▶ _TASK PROMPT_: Lines in the listing under this task are to be copied exactly.

▶ _DATASET CONTENT_:
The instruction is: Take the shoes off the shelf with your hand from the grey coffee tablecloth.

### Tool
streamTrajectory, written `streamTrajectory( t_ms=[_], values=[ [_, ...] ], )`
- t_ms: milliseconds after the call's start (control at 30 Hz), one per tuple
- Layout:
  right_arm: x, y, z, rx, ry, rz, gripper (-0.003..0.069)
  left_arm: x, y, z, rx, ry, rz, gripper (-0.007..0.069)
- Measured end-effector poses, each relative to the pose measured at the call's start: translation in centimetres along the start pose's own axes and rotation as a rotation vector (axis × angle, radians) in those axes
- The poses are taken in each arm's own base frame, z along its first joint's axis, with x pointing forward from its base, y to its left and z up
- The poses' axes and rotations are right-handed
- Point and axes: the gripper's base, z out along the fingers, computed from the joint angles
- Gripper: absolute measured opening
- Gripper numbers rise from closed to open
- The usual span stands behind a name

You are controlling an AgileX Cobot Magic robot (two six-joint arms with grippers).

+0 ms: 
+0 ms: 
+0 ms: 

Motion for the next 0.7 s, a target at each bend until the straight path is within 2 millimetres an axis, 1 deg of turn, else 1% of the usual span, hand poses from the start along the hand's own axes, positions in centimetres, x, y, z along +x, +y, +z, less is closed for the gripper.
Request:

▶ _TASK SOLUTION_:
The instruction is: Take the shoes off the shelf with your hand from the grey coffee tablecloth.

### Tool
streamTrajectory, written `streamTrajectory( t_ms=[_], values=[ [_, ...] ], )`
- t_ms: milliseconds after the call's start (control at 30 Hz), one per tuple
- Layout:
  right_arm: x, y, z, rx, ry, rz, gripper (-0.003..0.069)
  left_arm: x, y, z, rx, ry, rz, gripper (-0.007..0.069)
- Measured end-effector poses, each relative to the pose measured at the call's start: translation in centimetres along the start pose's own axes and rotation as a rotation vector (axis × angle, radians) in those axes
- The poses are taken in each arm's own base frame, z along its first joint's axis, with x pointing forward from its base, y to its left and z up
- The poses' axes and rotations are right-handed
- Point and axes: the gripper's base, z out along the fingers, computed from the joint angles
- Gripper: absolute measured opening
- Gripper numbers rise from closed to open
- The usual span stands behind a name

You are controlling an AgileX Cobot Magic robot (two six-joint arms with grippers).

+0 ms: 
+0 ms: 
+0 ms: 

Motion for the next 0.7 s, a target at each bend until the straight path is within 2 millimetres an axis, 1 deg of turn, else 1% of the usual span, hand poses from the start along the hand's own axes, positions in centimetres, x, y, z along +x, +y, +z, less is closed for the gripper.
Request:

This completes the response.